We can’t get close enough.
Chapter Twenty-six
Seth tosses a small, poorly wrapped present onto my kitchen table. “So tell me more about this holiday of yours,” he says, “this Hah-nu-
kah
.”
“Well, it’s a complicated story.” I hold the tip of a lit match to the bottoms of the candles to melt them, so they’ll stick into the holes better. “There was this band of rogue Jews. Bad-Ass Jews.”
“Ah, yes, the Bad-Ass Jews. Of the Bad-Assian Mountain Range, near Assopotamia.”
“Yes. And they were hanging out in the second temple, after they foreclosed on the first temple. And they found that, tragically, they did not have enough oil to make French fries, so they made potato pancakes instead.”
“And that’s how come we have eight nights of Jewish Christmas!”
“And why we give each other eight pairs of socks, one for each night!”

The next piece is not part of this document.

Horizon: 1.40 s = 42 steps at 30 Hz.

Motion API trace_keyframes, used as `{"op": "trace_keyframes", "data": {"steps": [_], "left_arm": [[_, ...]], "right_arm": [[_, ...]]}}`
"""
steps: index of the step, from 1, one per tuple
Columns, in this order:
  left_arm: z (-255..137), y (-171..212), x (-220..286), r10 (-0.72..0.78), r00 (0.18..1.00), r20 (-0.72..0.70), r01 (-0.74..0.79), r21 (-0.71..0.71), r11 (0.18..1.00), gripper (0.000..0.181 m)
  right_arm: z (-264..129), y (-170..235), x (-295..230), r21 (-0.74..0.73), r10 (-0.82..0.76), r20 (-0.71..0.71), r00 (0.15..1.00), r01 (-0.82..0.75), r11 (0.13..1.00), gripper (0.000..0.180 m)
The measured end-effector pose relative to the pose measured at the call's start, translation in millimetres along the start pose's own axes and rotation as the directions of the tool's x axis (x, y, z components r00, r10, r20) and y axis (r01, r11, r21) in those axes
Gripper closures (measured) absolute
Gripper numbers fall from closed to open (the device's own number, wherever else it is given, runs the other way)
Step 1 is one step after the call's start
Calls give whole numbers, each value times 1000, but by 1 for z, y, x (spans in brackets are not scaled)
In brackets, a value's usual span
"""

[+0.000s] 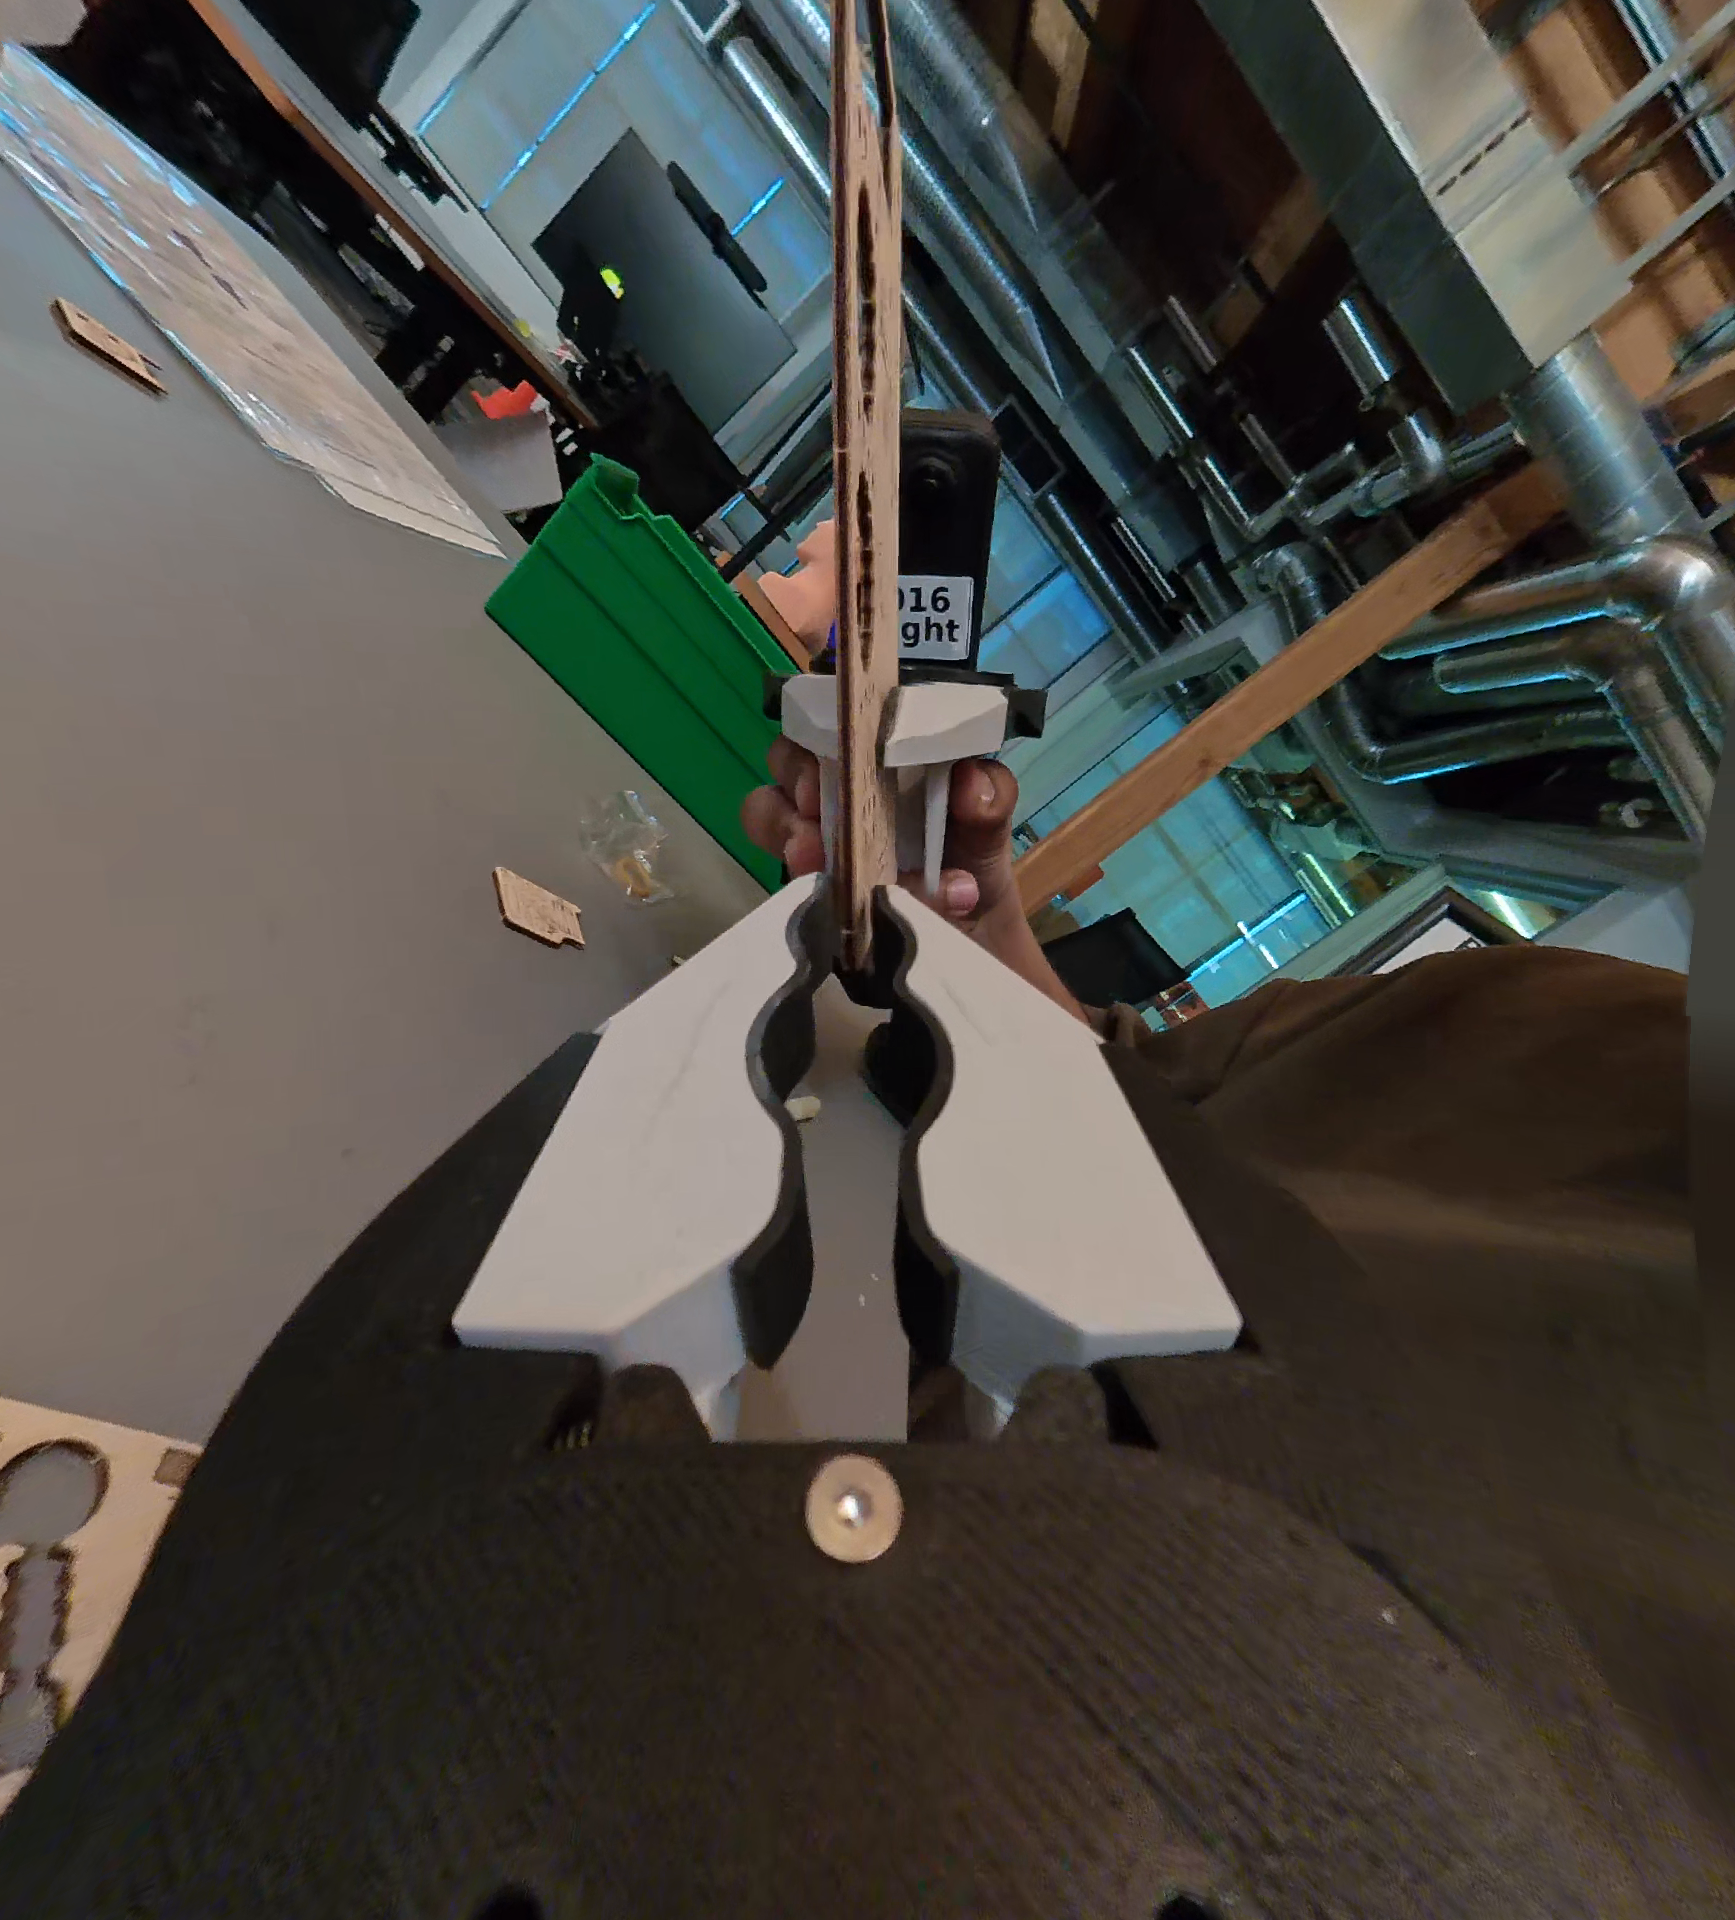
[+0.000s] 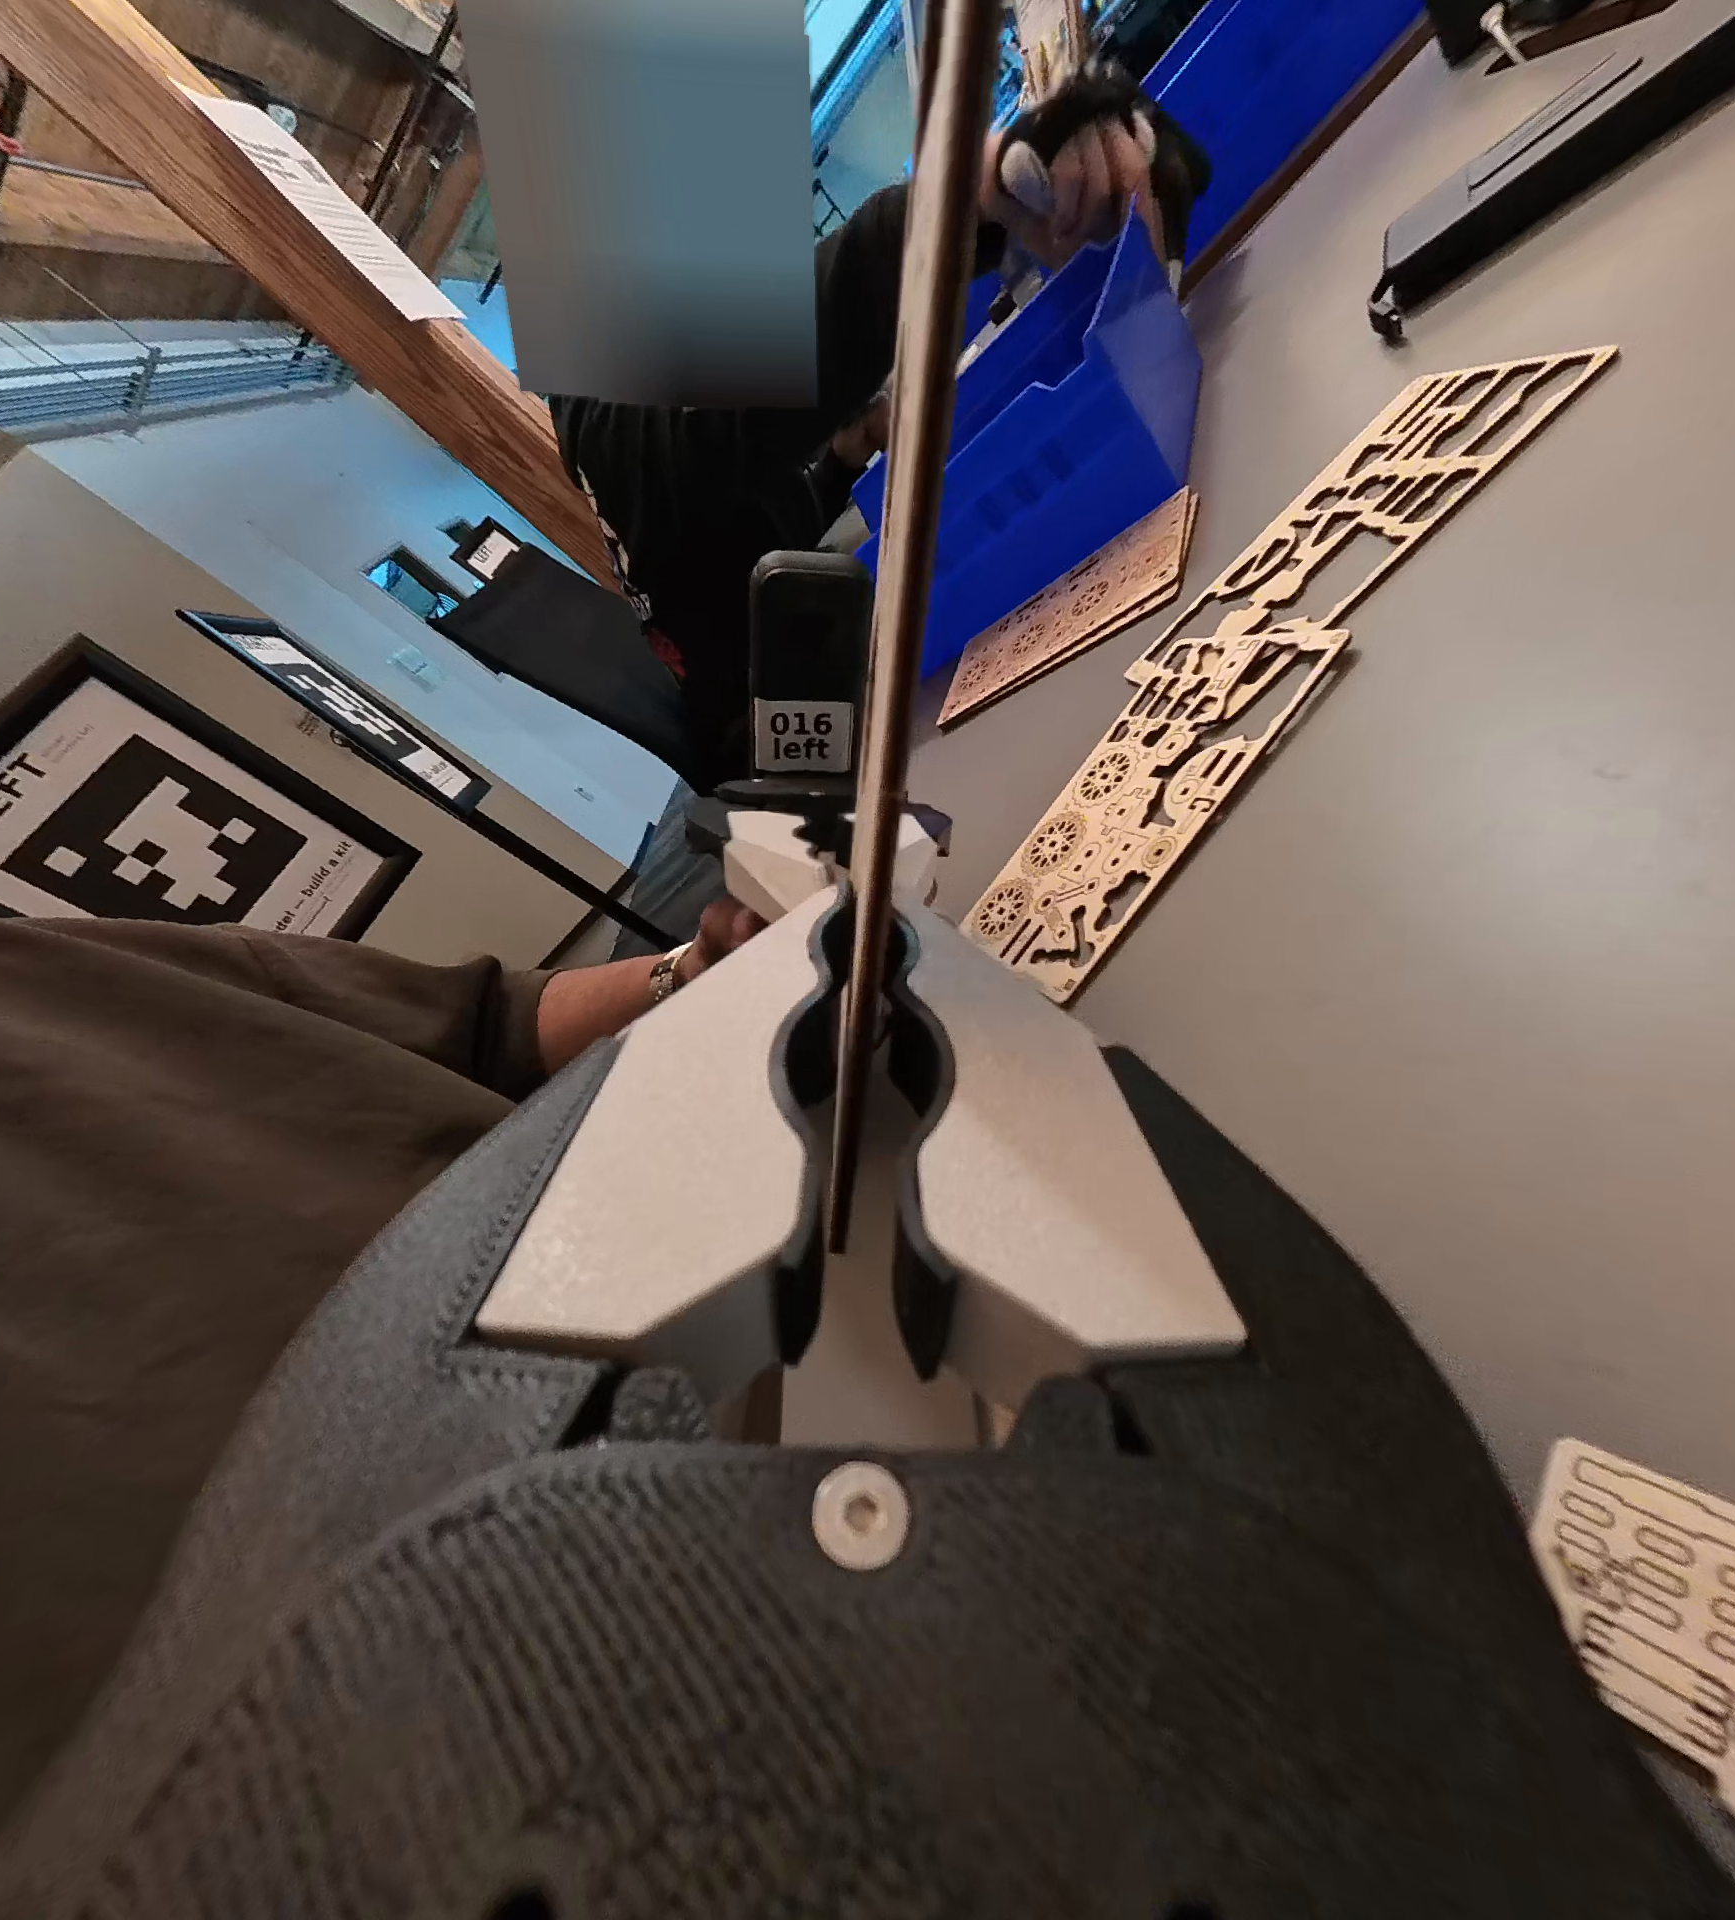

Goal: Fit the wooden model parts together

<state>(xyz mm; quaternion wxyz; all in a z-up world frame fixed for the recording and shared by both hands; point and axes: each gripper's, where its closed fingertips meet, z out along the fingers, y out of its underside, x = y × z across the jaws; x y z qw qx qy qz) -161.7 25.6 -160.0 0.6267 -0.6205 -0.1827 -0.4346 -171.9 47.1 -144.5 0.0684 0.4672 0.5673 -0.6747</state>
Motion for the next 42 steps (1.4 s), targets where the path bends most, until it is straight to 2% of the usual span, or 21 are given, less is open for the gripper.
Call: {"op": "trace_keyframes", "data": {"steps": [8, 14, 17, 19, 21, 22, 23, 25, 29, 32, 37, 42], "left_arm": [[2, 2, 4, 58, 998, 10, -58, -12, 998, 181], [-3, -13, 4, 44, 999, 13, -45, 98, 994, 181], [-5, -21, 11, 21, 999, -30, -16, 171, 985, 181], [-4, -23, 14, 14, 999, -45, -4, 207, 978, 180], [-3, -23, 15, 11, 999, -46, -1, 221, 975, 181], [-1, -22, 13, 9, 999, -34, -1, 217, 976, 180], [-1, -21, 14, 7, 999, -48, 4, 210, 978, 180], [0, -14, 15, 8, 998, -64, 2, 150, 989, 178], [-3, -13, 14, 72, 997, -36, -68, 93, 993, 145], [-7, -15, 10, 83, 996, -25, -81, 72, 994, 131], [-13, -19, 8, 75, 996, -52, -73, 39, 997, 126], [-8, -5, 14, 26, 993, -112, -30, -38, 999, 132]], "right_arm": [[2, 1, -3, -6, -17, -2, 1000, 17, 1000, 177], [2, -6, 1, 34, -35, -54, 998, 36, 999, 146], [6, -4, 0, 32, -28, -68, 997, 30, 999, 141], [11, 2, -2, 7, -31, -67, 997, 32, 999, 148], [16, 6, -6, -10, -46, -60, 997, 46, 999, 161], [17, 7, -10, -11, -57, -46, 997, 56, 998, 174], [18, 7, -13, -13, -63, -32, 998, 62, 998, 177], [16, 8, -17, -36, -71, -13, 997, 71, 997, 179], [4, 10, -21, -105, -86, 16, 996, 87, 991, 179], [-3, 26, -21, -230, -48, 43, 998, 57, 972, 178], [-11, 55, -21, -400, -14, 64, 998, 38, 916, 178], [-8, 70, -24, -462, -22, 73, 997, 53, 885, 178]]}}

Seth picks up the lumpy little package he’s brought and waves it in front of me. Back in the day, it was a running joke in my family that by the sixth night of Hanukkah, whether we needed them or not, we would be getting socks; while our Gentile friends were oohing and aahing over their new video games and the coolest technological accessories they’d gotten for Christmas, the Jacobs kids were unwrapping cotton footwear.
Kids,
our mother would say, dismissing our disappointed faces,
you can always use a nice pair of socks.
“Oh, no!” I say. “But I cut off my feet and sold them so I could buy you a beautiful hat!”
“And I cut off my head and sold
it
, to buy you these socks.”
“So tragic!”
Ben left two weeks ago. For three days I lay in my bed and I poked my fingers into the electric socket of my memory. Ben would not come back to me. Not come back. I cried and cried and cried and cried. My bed was covered in a damp blanket of crumpled white Kleenex and balled-up sheets of paper from my sketch pad, halfhearted attempts at drawings ripped out and discarded. By the end of the third day I didn’t think I could cry anymore, but I was wrong, and that night I cried some more. My stomach was sore from it. My eye sockets ached.